Requirements Method #1
Additional libraries you will need.
pip install selenium
pip install keyboard
pip install pynput
Since we will be using selenium you will need a webdriver for it.
Chrome
https://chromedriver.chromium.org/downloads
Mozzila
https://github.com/mozilla/geckodriver/releases
Safari
https://developer.apple.com/documentation/webkit/testing_with_webdriver_in_safari/
Make sure to save webdriver in the folder where your Python project is located - simplicity reasons.
CRX
“A CRX file is a compressed archive file that contains one or more Google Chrome browser extensions.”
Since our method is not as efficient as it used to be back in the day. You will need an additional download better said Chrome extension. We will be searching for a Chrome extension called “Instant Data Scraper”.
To download the CRX file go to the following website and copy/paste the link you grabbed from your extensions store. Hopefully, there is the same extension available on Firefox.
Once you download the CRX file → same principles as in the webdriver example → save it in the folder where your project is located.
Requirements Method #2
pip install pytest-playwright
playwright install
pip install pandas
“Poor Man” Scraping Google Maps - Method #1
Done with the boring stuff? Setup in the place? Perfect. Let’s get to a little less boring stuff. Before we go any further. You have to understand there were big changes when it comes to Big G (Google if you didn’t catch the reference).

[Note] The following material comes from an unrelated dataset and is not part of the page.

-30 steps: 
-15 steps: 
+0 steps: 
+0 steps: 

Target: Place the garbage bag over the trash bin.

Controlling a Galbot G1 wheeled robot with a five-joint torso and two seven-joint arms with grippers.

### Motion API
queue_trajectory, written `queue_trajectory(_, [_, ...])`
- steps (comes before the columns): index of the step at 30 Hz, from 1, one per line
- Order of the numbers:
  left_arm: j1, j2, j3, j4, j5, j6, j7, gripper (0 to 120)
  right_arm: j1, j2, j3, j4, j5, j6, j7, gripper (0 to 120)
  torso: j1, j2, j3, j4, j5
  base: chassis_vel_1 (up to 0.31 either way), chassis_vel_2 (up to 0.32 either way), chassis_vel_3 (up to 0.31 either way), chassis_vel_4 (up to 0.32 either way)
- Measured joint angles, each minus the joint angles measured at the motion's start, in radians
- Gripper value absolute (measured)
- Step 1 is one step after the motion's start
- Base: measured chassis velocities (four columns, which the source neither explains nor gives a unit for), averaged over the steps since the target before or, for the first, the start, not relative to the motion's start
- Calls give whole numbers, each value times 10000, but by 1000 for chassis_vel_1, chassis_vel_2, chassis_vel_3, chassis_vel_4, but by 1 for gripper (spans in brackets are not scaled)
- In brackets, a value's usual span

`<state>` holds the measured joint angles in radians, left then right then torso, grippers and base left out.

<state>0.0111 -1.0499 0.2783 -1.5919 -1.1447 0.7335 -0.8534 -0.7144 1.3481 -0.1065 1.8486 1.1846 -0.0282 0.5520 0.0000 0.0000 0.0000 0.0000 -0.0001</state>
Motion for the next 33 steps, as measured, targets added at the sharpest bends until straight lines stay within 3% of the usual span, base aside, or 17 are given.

The game is not as easy as it used to be. Almost impossible if you are not technical or you don’t have a “funny“ workaround as we do have. In each case let’s go over our method.
The first Python code you will find below was made to work with the Chrome and Chrome webdriver. In case you decide to do it with any other browser you will have to change it accordingly.
“Mouse coordinates” in our code below were based on 1080p resolution with display scaling set at 100%. Meaning if you have any option different you will have to change the code to fit your needs. The same goes for running Linux or Mac.
The easiest way to change the “mouse coordinates” is by using the code below. Find out where the required “buttons” you want to manipulate are located and apply those to your code.
How To Mouse Manipulation
from pynput import *
def get_coords (x, y):
print("Now at: {}".format((x, y)))
with mouse.Listener(on_move = get_coords) as listen:
listen.join()
Expected output:
You will notice that moving the mouse yields different mouse coordinates. The rest should be pretty self-explanatory.
Breakdown
As with most cases when it comes to Python. You will need libraries to make things go off the ground.
from selenium import webdriver
from selenium.webdriver.chrome.service import Service
from selenium.webdriver.support.ui import WebDriverWait
from selenium.webdriver.common.by import By
from pynput.mouse import Controller, Button
import keyboard as kb
import time
The next step is to set up Selenium and locate your webdriver and CRX. Make sure to edit this code in case you are not using Google Chrome. Because we want transparency we are going to be running Chrome in the background.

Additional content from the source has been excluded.